On account of the outstanding performances of asphalt mixtures, asphalt pavements have been widely used in road construction. Generally, asphalt pavements are considered as a system of coarse aggregates, fine aggregates and asphalt mastic in previous research [1,2]. In the system, the addition of fillers to bitumen forms the asphalt mastic, which fills the interstices between aggregates and enhances the bonding performance [3]. Former research has demonstrated that it is the properties of asphalt mastics that influence the resistance to high-temperature deformation and low-temperature cracking of asphalt mixtures [4,5]. Due to the multiple functions of the fillers in asphalt mastic, the qualities of fillers have a significant impact on the asphalt mixture [6]. Nevertheless, the advancement of road construction projects in China, especially on the highway, has consumed consequential high-quality mineral fillers, which requires the novel substitution of analogous properties to replace natural mineral fillers urgently [7].
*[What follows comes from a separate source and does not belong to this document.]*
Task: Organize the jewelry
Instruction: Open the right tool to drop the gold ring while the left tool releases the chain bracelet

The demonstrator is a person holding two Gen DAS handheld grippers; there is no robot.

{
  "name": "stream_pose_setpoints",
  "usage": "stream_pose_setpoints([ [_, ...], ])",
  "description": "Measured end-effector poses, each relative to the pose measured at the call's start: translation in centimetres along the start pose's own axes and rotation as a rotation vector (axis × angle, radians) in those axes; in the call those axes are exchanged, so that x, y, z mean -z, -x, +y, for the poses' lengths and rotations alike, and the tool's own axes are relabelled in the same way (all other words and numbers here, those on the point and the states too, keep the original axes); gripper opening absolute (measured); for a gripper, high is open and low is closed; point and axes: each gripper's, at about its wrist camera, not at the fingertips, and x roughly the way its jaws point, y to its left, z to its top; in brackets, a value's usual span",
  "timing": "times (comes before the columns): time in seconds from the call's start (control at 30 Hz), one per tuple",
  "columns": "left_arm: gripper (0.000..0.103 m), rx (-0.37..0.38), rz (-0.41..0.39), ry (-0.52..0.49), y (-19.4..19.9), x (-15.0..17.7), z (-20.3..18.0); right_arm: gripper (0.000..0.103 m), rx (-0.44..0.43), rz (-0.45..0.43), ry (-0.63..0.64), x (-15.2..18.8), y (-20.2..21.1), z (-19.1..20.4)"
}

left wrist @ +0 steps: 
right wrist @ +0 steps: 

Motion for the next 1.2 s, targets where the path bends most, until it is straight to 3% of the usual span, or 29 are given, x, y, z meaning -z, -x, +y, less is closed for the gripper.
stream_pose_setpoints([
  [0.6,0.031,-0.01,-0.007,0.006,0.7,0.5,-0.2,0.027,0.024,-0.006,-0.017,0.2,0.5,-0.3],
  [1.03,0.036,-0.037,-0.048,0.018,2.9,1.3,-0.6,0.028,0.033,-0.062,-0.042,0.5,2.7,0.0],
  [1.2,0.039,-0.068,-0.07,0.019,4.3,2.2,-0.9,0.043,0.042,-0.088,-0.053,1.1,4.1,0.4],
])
Steel slag, the main by-product in the steel-making industry, accounts for over 10% of crude steel production in the world [8,9]. However, the negative impact of steel slag on the environment, including occupation of the field, secondary pollution to water and soil and potential pollution of the heavy metal, demands the rescue and management of steel slag as soon as possible [10,11]. Fortunately, the properties of high abrasion resistance, tough surface characteristics, strong alkalinity and outstanding mechanical properties contribute to the application of steel slag as aggregates in asphalt concrete [12,13,14]. In comparison to natural aggregates, such as basalt, limestone and diabase, the high abrasion resistance and the tough surface characteristics of steel slag increase the skid resistance of asphalt pavement sharply [15]. Meanwhile, the strong alkalinity of steel slag enhances the “bond” in the aggregate–asphalt system, which improves the anti-water damage performances of asphalt concrete [16,17,18]. Moreover, recycling of steel slag as aggregate in asphalt pavement can subside the continuous demand of natural aggregates availably, limit the negative influence of steel slag on environment and even decrease the cost and energy consumption of road construction in certain degree [19]. These advantages make steel slag a superior substitute for natural aggregates.

Nonetheless, previous research on the recycling of steel slag in asphalt concrete attracts concern for, mainly, the properties of asphalt pavement with steel slag replacing coarse aggregates and fine aggregates; research on the properties of asphalt pavement with steel slag fillers(SSF) replacing the fillers is scarce. At present, the research focuses on the properties of asphalt mastics with SSF replacing natural mineral fillers in a regular environment. Li et al. [20] discussed the effect of steel slag filler milled from raw steel slag with different particle sizes on rheological properties of asphalt mortar and claimed that steel slag fillers can be used as potential materials to replace limestone fillers. Tao et al. [21] came to a similar conclusion and proposed that the steel slag fillers content should be lower than 75% by volume. Kong et al. [22] selected different basic oxygen furnace slag filler to investigate its influence on properties of asphalt mastic and the results showed the fillers could increase high temperature anti-rutting stability of asphalt concrete but reduce low-temperature flow performance of asphalt mastic. Notwithstanding, the performance of asphalt mastics with SSF stand a good chance of differing from that with limestone fillers (LF) under different aging methods, due to the fact that the pore-structure of steel slag has the potential to reflect less energy and refract more energy more easily [23]. In addition, the reaction between different environment and sufficient f-CaO in SSF can cause the confusion of reacted order, such as in acid, alkali, NaCl and pure water environment, which correspond to the area of acid rain, salt lick and normalization [24,25,26]. Meanwhile, the environment of heat, oxygen and ultraviolet also should be taken into the consideration [27]. Therefore, it is significant to figure out the environmental influence on the asphalt mastics with SSF and the difference with the asphalt mastics with LF.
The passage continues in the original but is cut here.